WHAT NEEDS TO BE DONE | Return the data. Every word must match.

DATASET EXTRACT: Begin

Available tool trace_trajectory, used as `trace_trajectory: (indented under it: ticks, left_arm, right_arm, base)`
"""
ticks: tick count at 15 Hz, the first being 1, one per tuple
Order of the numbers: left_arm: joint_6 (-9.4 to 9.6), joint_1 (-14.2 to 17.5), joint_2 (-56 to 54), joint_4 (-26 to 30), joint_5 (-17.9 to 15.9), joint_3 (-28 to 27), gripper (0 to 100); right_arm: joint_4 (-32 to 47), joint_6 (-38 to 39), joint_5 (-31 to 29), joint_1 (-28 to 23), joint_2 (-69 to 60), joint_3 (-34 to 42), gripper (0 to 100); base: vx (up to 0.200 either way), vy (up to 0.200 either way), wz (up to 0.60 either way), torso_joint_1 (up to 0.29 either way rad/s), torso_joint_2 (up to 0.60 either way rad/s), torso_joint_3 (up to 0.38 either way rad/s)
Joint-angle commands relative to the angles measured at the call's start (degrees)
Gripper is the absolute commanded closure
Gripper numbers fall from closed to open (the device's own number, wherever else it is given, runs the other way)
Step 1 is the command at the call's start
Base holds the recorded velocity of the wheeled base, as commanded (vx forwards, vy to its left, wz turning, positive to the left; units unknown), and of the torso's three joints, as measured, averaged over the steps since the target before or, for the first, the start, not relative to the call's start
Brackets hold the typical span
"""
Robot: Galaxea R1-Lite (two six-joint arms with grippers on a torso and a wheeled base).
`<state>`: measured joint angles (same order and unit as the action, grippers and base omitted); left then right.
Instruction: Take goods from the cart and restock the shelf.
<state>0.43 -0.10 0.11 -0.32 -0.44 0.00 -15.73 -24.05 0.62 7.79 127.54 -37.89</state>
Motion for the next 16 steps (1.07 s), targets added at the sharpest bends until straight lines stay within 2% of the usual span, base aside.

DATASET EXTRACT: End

WRITTEN ANSWER |
Available tool trace_trajectory, used as `trace_trajectory: (indented under it: ticks, left_arm, right_arm, base)`
"""
ticks: tick count at 15 Hz, the first being 1, one per tuple
Order of the numbers: left_arm: joint_6 (-9.4 to 9.6), joint_1 (-14.2 to 17.5), joint_2 (-56 to 54), joint_4 (-26 to 30), joint_5 (-17.9 to 15.9), joint_3 (-28 to 27), gripper (0 to 100); right_arm: joint_4 (-32 to 47), joint_6 (-38 to 39), joint_5 (-31 to 29), joint_1 (-28 to 23), joint_2 (-69 to 60), joint_3 (-34 to 42), gripper (0 to 100); base: vx (up to 0.200 either way), vy (up to 0.200 either way), wz (up to 0.60 either way), torso_joint_1 (up to 0.29 either way rad/s), torso_joint_2 (up to 0.60 either way rad/s), torso_joint_3 (up to 0.38 either way rad/s)
Joint-angle commands relative to the angles measured at the call's start (degrees)
Gripper is the absolute commanded closure
Gripper numbers fall from closed to open (the device's own number, wherever else it is given, runs the other way)
Step 1 is the command at the call's start
Base holds the recorded velocity of the wheeled base, as commanded (vx forwards, vy to its left, wz turning, positive to the left; units unknown), and of the torso's three joints, as measured, averaged over the steps since the target before or, for the first, the start, not relative to the call's start
Brackets hold the typical span
"""
Robot: Galaxea R1-Lite (two six-joint arms with grippers on a torso and a wheeled base).
`<state>`: measured joint angles (same order and unit as the action, grippers and base omitted); left then right.
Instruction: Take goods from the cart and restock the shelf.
<state>0.43 -0.10 0.11 -0.32 -0.44 0.00 -15.73 -24.05 0.62 7.79 127.54 -37.89</state>
Motion for the next 16 steps (1.07 s), targets added at the sharpest bends until straight lines stay within 2% of the usual span, base aside.

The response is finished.